7. Your unauthorized use will be discovered. For as large as the internet may seem, it is full of small communities, including photographers. I belong to several groups of photographers who continually review and critique each others’ work so that we get better at what we do. We can recognize other photographers’ work, and some photographers are so distinctive, you know exactly who made a particular image just by looking at it. Many times I have seen uses of images where the offender crops off the photographer’s watermark, a glaring sign of copyright infringement. When I see this, I notify the photographer of what I have seen. Sometimes they have authorized the use, which they obviously have the right to do. However, more often than not, the use is an infringement. If I have given you permission to use an image, I would never allow you to distort it by cropping out my watermark. Section 1202 of Title 17 also prohibits this activity, and entitles the copyright owner to damages and attorneys fees.

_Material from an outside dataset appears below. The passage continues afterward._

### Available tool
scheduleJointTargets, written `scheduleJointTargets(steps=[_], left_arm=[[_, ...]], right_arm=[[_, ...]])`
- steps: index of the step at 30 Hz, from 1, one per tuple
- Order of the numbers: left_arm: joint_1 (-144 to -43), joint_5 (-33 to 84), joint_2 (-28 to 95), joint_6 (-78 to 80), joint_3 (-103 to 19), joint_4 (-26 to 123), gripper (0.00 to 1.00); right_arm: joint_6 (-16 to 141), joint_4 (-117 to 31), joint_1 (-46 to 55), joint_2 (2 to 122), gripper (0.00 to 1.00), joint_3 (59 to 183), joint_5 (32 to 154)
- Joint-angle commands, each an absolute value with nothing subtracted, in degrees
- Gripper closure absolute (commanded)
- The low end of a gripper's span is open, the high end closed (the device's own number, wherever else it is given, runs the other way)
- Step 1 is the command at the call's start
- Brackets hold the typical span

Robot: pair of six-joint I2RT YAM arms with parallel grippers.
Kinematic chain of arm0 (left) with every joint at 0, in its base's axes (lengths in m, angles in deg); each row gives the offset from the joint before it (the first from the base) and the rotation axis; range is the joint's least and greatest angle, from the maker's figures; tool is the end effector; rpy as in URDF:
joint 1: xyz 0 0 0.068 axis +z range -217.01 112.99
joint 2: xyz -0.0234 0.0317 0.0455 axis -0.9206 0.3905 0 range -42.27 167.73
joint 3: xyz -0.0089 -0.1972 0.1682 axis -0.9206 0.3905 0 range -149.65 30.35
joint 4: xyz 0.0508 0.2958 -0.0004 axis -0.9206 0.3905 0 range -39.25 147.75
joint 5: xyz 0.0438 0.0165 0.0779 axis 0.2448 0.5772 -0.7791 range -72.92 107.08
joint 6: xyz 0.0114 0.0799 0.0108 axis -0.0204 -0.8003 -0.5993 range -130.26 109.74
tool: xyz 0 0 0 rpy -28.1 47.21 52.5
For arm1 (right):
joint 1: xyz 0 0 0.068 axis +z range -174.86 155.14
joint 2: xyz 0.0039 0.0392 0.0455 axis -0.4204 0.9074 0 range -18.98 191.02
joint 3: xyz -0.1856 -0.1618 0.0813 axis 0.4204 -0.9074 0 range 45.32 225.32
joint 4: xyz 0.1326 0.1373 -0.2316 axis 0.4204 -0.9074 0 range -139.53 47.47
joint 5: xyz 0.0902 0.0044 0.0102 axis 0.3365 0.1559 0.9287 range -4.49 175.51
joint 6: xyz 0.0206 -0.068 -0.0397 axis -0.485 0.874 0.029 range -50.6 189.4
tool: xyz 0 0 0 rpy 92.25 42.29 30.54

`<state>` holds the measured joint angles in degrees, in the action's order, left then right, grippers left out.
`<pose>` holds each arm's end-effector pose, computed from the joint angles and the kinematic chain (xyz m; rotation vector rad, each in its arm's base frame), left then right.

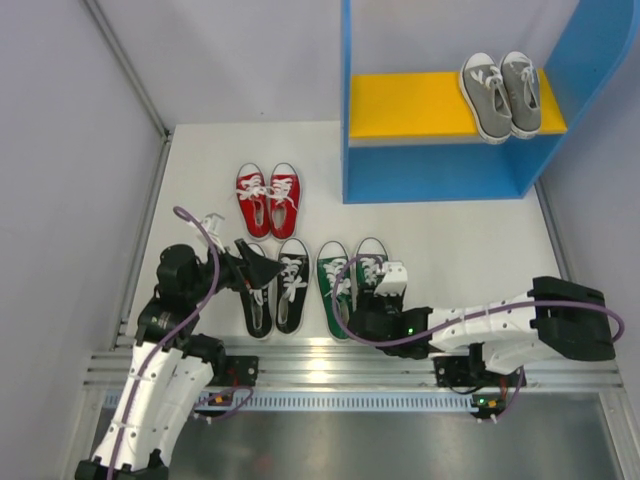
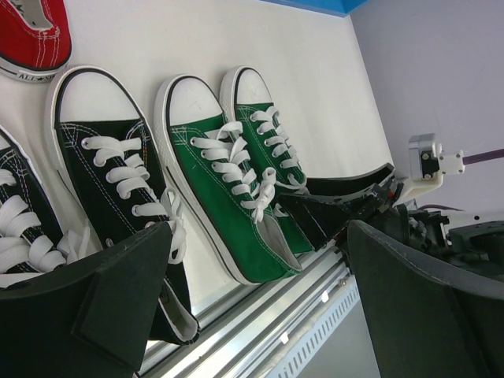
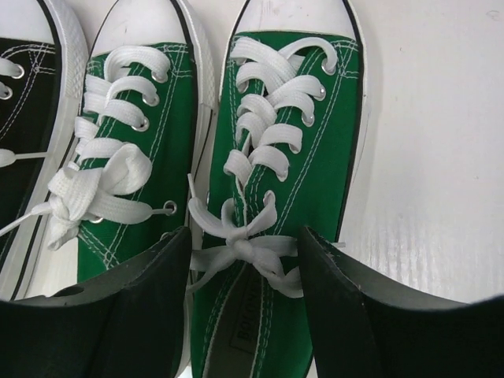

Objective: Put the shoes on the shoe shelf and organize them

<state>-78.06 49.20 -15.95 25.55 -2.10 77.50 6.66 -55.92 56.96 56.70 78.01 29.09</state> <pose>0.1881 -0.0751 0.2673 -0.0394 2.0272 -1.0724 0.0967 0.2596 0.1106 -0.0120 2.0589 0.2530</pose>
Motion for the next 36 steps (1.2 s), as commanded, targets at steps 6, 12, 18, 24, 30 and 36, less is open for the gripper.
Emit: scheduleJointTargets(steps=[6,12,18,24,30,36], left_arm=[[-78.3,50.0,-17.1,24.9,-1.6,76.3,0.01],[-78.3,50.0,-17.7,25.0,-1.6,76.6,0.01],[-78.3,49.8,-18.5,25.0,-1.5,77.3,0.01],[-78.3,49.3,-18.8,25.4,-1.2,77.2,0.01],[-78.3,49.7,-18.5,25.6,-1.2,77.3,0.01],[-78.3,49.6,-17.8,25.5,-1.6,77.2,0.01]], right_arm=[[3.0,-48.1,57.6,62.0,0.49,76.5,25.8],[7.1,-48.4,57.1,61.7,0.83,77.6,25.1],[15.3,-59.4,57.1,48.9,1.0,79.9,21.5],[28.4,-67.7,57.0,29.5,1.0,83.6,20.2],[44.9,-77.2,56.8,21.9,1.0,99.3,14.3],[76.0,-56.7,52.2,22.9,1.0,109.6,14.5]])
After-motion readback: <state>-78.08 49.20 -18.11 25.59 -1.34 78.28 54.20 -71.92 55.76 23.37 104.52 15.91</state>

What can happen to you if you decide to use someone else’s work for your site without permission? As described briefly above, you subject yourself and your company to a lawsuit for infringement of copyright or other violation of law. Damages can be quite stiff. For the detailed information, check out Title 17, Chapter 5 of the United States Code. In addition to actual damages, if the image has been registered with the Copyright Office, the owner of the copyright has the option of statutory damages between $200.00 for an innocent infringement and $150,000.00 for an intentional infringement per violation. Yeah, ONE HUNDRED AND FIFTY THOUSAND DOLLARS. You read that correctly.
The copyright owner can also notify your hosting company of the infringement and insist that your site be taken down. It has happened before. Don’t kid yourself. The Digital Millennium Copyright Act, known as the DMCA, allows the copyright owner to issue a takedown notice to the infringer’s internet service provider. The idea is that the service provider is exposed to liability for transmitting information that may infringe a copyright. The copyright owner sends a notice to the provider, identifying the original work and the infringing work, and requesting that the site be taken down. Once given notice, the internet service provider must take down the infringing material.
I have only brushed the surface with respect to this topic. For a great, in-depth discussion of copyright law as it pertains to photography, check out Carolyn Wright’s website: Photo Attorney. She’s brilliant, and addresses all the in’s and out’s of the law.
In short, don’t be stupid. Don’t expose your website to takedown, or you or your colleagues to one or more lawsuits. Get permission. Many photographers will agree to the use to promote their business. Just ask. And if you don’t get permission, move on. It’s not worth it.